Multiple inherited neurological disorders are resulted from mutations that disrupt synapse development and function. Dozens of mutations on the human TBC1D24 gene are strongly associated with epilepsy and intellectual disability. However, the function of TBC1D24 in brain is not well understood. In particular, there is a lack of study using genetic mouse model that mimics loss-of-function TBC1D24. Here we report that TBC1D24 is required to maintain dendritic spines and excitatory synapses through inhibition of the small GTPase ARF6. Using intrabodies and super-resolution SIM microscopy, we found that TBC1D24 colocalized with PSD95 and Gephryin, a postsynaptic marker of excitatory and inhibitory synapses respectively.

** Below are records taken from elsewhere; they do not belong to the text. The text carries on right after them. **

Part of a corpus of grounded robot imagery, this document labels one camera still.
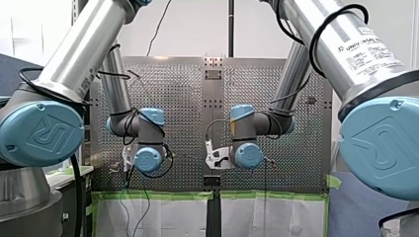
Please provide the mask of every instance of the wire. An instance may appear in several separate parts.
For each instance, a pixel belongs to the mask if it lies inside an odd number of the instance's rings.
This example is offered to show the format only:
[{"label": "wire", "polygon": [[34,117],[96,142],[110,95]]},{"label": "wire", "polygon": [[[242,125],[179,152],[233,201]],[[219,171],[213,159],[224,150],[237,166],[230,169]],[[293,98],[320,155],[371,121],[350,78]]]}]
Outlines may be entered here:
[{"label": "wire", "polygon": [[[119,43],[116,43],[116,44],[112,45],[112,47],[108,51],[108,54],[111,53],[112,51],[114,51],[115,49],[120,48],[120,47],[121,47],[121,45]],[[121,74],[121,73],[114,73],[114,72],[106,72],[106,71],[98,71],[98,73],[96,74],[96,77],[98,79],[102,79],[101,77],[99,77],[98,74],[120,77],[120,78],[122,78],[123,80],[126,80],[126,81],[130,79],[129,75]]]},{"label": "wire", "polygon": [[121,79],[126,80],[126,81],[130,79],[130,76],[128,76],[126,74],[120,74],[120,73],[98,71],[98,74],[107,75],[107,76],[121,77]]},{"label": "wire", "polygon": [[290,30],[289,30],[289,31],[287,31],[287,29],[284,27],[283,22],[282,22],[282,20],[281,20],[281,8],[280,8],[281,3],[282,3],[282,1],[281,1],[281,0],[279,0],[279,1],[278,1],[278,5],[277,5],[277,11],[276,11],[276,16],[277,16],[277,22],[278,22],[278,25],[280,26],[280,28],[281,28],[281,30],[284,32],[284,34],[286,34],[289,38],[293,39],[293,40],[294,40],[294,41],[296,41],[296,42],[299,42],[299,43],[301,43],[301,44],[304,44],[304,42],[303,42],[301,39],[298,39],[298,38],[297,38],[297,37],[293,34],[293,30],[291,29],[291,27],[290,27]]},{"label": "wire", "polygon": [[173,162],[174,162],[173,153],[172,153],[172,151],[170,151],[169,146],[167,144],[163,144],[163,146],[164,146],[164,149],[166,150],[166,158],[171,160],[169,168],[167,168],[167,170],[165,172],[163,172],[163,174],[161,174],[161,175],[150,176],[150,175],[147,175],[143,172],[139,172],[139,173],[141,173],[141,175],[143,175],[144,177],[146,177],[148,179],[160,179],[160,178],[164,177],[167,173],[169,173],[169,171],[173,168]]},{"label": "wire", "polygon": [[74,171],[74,183],[76,185],[76,225],[74,236],[79,237],[81,233],[81,224],[83,219],[83,181],[80,175],[80,168],[77,163],[76,155],[70,157],[71,165]]},{"label": "wire", "polygon": [[[286,100],[286,99],[288,99],[288,98],[291,98],[291,97],[294,97],[294,96],[297,96],[298,95],[298,93],[300,93],[302,90],[304,90],[304,88],[308,85],[308,82],[310,81],[310,78],[311,78],[311,75],[310,76],[308,76],[308,78],[307,78],[307,80],[298,88],[298,89],[296,89],[294,92],[292,92],[291,94],[289,94],[289,95],[286,95],[286,96],[283,96],[283,97],[280,97],[279,99],[275,99],[275,100],[273,100],[273,101],[270,101],[269,102],[269,104],[270,105],[272,105],[272,104],[274,104],[274,103],[277,103],[277,102],[279,102],[279,101],[283,101],[283,100]],[[289,115],[289,116],[292,116],[293,115],[293,113],[295,112],[295,111],[290,111],[290,110],[280,110],[280,109],[276,109],[276,108],[273,108],[273,107],[269,107],[269,109],[271,110],[271,111],[273,111],[273,112],[275,112],[276,114],[287,114],[287,115]]]},{"label": "wire", "polygon": [[323,31],[327,28],[327,26],[329,26],[330,23],[332,23],[336,18],[338,18],[340,15],[343,14],[347,14],[350,9],[358,9],[360,10],[363,14],[364,14],[364,22],[365,24],[368,23],[369,19],[370,19],[370,15],[368,13],[367,8],[365,8],[364,6],[360,5],[360,4],[349,4],[343,8],[341,8],[339,11],[334,12],[332,14],[330,14],[325,20],[324,22],[320,25],[320,27],[318,27],[318,29],[315,31],[311,43],[310,43],[310,47],[308,49],[308,55],[310,58],[310,63],[314,69],[315,72],[317,72],[320,76],[326,78],[326,76],[324,75],[324,73],[320,70],[319,66],[317,66],[317,63],[315,62],[314,59],[314,50],[317,47],[317,43],[320,40],[321,34],[323,33]]},{"label": "wire", "polygon": [[210,130],[210,127],[211,127],[214,123],[216,123],[216,122],[225,122],[225,123],[229,123],[230,121],[229,121],[229,120],[227,120],[227,119],[215,119],[215,120],[213,120],[212,122],[210,122],[210,123],[209,123],[209,125],[207,126],[207,129],[206,129],[206,140],[210,140],[210,137],[209,137],[209,130]]},{"label": "wire", "polygon": [[1,97],[0,96],[0,109],[5,107],[9,101],[10,101],[10,97]]},{"label": "wire", "polygon": [[21,78],[21,80],[23,82],[25,82],[26,84],[28,84],[34,91],[36,91],[37,93],[39,93],[42,96],[48,97],[50,99],[53,99],[55,101],[59,101],[63,104],[69,104],[69,105],[73,105],[73,106],[78,106],[78,107],[82,107],[82,108],[86,108],[91,106],[88,103],[78,103],[78,102],[74,102],[71,101],[61,95],[58,94],[54,94],[52,92],[50,92],[47,89],[44,89],[43,87],[37,86],[35,85],[30,79],[28,79],[28,77],[26,77],[25,73],[26,72],[31,72],[31,71],[43,71],[42,67],[24,67],[21,70],[19,70],[18,74],[19,77]]},{"label": "wire", "polygon": [[123,203],[123,200],[122,200],[122,197],[123,197],[123,194],[124,194],[125,191],[126,191],[126,189],[123,189],[123,191],[120,194],[120,203],[124,207],[124,209],[126,210],[126,216],[127,216],[127,221],[126,221],[126,237],[129,237],[128,228],[129,228],[130,215],[129,215],[128,208],[126,207],[126,205]]},{"label": "wire", "polygon": [[142,111],[138,111],[138,113],[143,118],[145,118],[148,122],[150,122],[151,124],[153,124],[153,126],[156,127],[161,132],[161,134],[163,134],[163,137],[166,136],[166,132],[164,132],[163,128],[161,128],[161,126],[159,124],[155,123],[152,119],[150,119],[148,116],[146,116]]},{"label": "wire", "polygon": [[285,100],[285,99],[288,99],[288,98],[290,98],[290,97],[293,97],[293,96],[296,96],[299,92],[301,92],[302,90],[304,90],[304,88],[307,86],[307,84],[308,84],[308,82],[309,82],[309,80],[310,80],[310,76],[308,77],[308,79],[300,86],[300,87],[298,87],[298,89],[296,89],[293,93],[291,93],[291,94],[289,94],[289,95],[287,95],[287,96],[284,96],[284,97],[280,97],[279,99],[275,99],[275,100],[273,100],[273,101],[271,101],[271,102],[269,102],[269,104],[274,104],[274,103],[276,103],[276,102],[279,102],[279,101],[283,101],[283,100]]},{"label": "wire", "polygon": [[169,8],[171,2],[172,2],[172,0],[169,0],[167,2],[167,4],[166,4],[166,8],[164,9],[163,15],[161,16],[160,21],[157,24],[157,28],[156,28],[156,31],[154,33],[154,36],[151,39],[150,45],[148,46],[148,52],[147,52],[147,55],[146,56],[149,56],[150,55],[151,48],[153,47],[154,40],[156,40],[156,38],[157,38],[157,35],[158,35],[159,30],[160,30],[161,24],[162,24],[162,22],[164,20],[164,17],[166,16],[167,9]]},{"label": "wire", "polygon": [[147,190],[145,189],[145,185],[142,186],[144,189],[145,196],[147,197],[147,210],[145,213],[139,218],[138,222],[136,222],[135,229],[133,230],[132,237],[135,236],[136,230],[138,229],[139,223],[141,223],[142,219],[144,219],[145,215],[148,213],[148,210],[151,207],[150,197],[148,196]]},{"label": "wire", "polygon": [[126,122],[124,123],[124,135],[123,135],[123,144],[124,146],[129,146],[135,141],[135,137],[132,137],[129,142],[126,142],[126,137],[129,136],[129,129],[132,127],[133,119],[135,119],[135,116],[138,114],[137,108],[132,108],[132,114],[130,118],[126,119]]}]

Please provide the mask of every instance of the small bracket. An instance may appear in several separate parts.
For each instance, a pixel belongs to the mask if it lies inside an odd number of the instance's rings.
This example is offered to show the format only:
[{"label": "small bracket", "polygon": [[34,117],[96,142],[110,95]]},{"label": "small bracket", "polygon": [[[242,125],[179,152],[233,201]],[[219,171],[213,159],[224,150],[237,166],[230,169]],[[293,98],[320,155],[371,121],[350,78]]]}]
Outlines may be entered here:
[{"label": "small bracket", "polygon": [[204,176],[204,186],[221,186],[221,177]]},{"label": "small bracket", "polygon": [[221,71],[206,70],[206,80],[221,80]]}]

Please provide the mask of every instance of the white wall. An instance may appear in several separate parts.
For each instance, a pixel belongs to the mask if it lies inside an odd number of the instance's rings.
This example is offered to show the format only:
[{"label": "white wall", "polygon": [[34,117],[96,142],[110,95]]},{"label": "white wall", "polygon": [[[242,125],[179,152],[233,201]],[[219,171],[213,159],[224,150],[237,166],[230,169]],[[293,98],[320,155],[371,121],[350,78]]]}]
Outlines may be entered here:
[{"label": "white wall", "polygon": [[[286,58],[291,40],[282,34],[270,6],[257,0],[235,1],[237,57]],[[144,56],[167,0],[152,2],[124,27],[122,54]],[[228,53],[227,0],[173,0],[150,55],[221,56]]]},{"label": "white wall", "polygon": [[71,0],[0,0],[0,53],[45,65],[71,27]]}]

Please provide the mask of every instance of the green tape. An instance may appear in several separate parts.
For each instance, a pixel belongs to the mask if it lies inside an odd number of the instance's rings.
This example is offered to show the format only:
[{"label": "green tape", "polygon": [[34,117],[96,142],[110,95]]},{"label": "green tape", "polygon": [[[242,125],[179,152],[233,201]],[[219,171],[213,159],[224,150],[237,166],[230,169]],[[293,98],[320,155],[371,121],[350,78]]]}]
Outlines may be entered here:
[{"label": "green tape", "polygon": [[[184,192],[184,193],[167,193],[147,191],[150,199],[158,200],[207,200],[212,199],[212,192]],[[147,199],[144,191],[129,190],[126,192],[93,192],[92,196],[98,199]]]},{"label": "green tape", "polygon": [[90,215],[93,212],[92,205],[86,206],[86,216]]},{"label": "green tape", "polygon": [[342,185],[342,181],[339,178],[328,175],[327,176],[327,186],[335,190],[339,190]]},{"label": "green tape", "polygon": [[261,192],[261,191],[221,191],[222,199],[240,199],[240,198],[276,198],[276,199],[298,199],[298,200],[325,200],[323,195],[302,195],[285,192]]},{"label": "green tape", "polygon": [[96,225],[98,219],[98,205],[99,205],[99,197],[92,194],[92,236],[96,237]]},{"label": "green tape", "polygon": [[329,196],[325,199],[324,204],[324,224],[323,224],[323,236],[329,236]]}]

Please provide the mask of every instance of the metal pole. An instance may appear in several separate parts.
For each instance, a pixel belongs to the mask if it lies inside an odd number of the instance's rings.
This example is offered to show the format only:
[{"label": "metal pole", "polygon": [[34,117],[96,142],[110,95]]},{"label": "metal pole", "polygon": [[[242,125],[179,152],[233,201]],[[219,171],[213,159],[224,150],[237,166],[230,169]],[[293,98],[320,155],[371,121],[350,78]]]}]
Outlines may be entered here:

The knockdown of TBC1D24 by short hairpin RNA (shRNA) in cultured hippocampal neurons resulted in loss of dendritic spines and excitatory synapses, which could be rescued by inhibition of ARF6 activity. Moreover, the shRNA-mediated depletion of TBC1D24 in neurons led to impairment of both excitatory and inhibitory neurotransmission. Interestingly, we found that among those mutations that are linked to intellectual disability, the missense mutation F251L drastically reduced TBC1D24 protein expression. To better understand the functional role of TBC1D24 in vivo, we generated F251L knock-in mice by CRISPR/Cas9 system, which exhibited an increase in number but a decrease in size of Homer1 puncta in the hippocampus, enhanced susceptibility to seizure and impaired memory formation. To further investigate the function of TBC1D24 in human neurons, we differentiated TBC1D24 knockout human induced pluripotent stem cells (hiPSCs) into excitatory neurons. The TBC1D24 knockout hiPSCs-derived neurons showed a remarkable reduction in the number of synapses. Our findings therefore reveal a previously uncharacterized postsynaptic function of TBC1D24, and suggest that the impairment of synapse maintenance contributes to the pathophysiology of neurological diseases caused by TBC1D24 gene mutations. The F251L knock-in mice likely represent a useful animal model for investigation of mechanisms on TBC1D24-related neurodevelopmental disorders.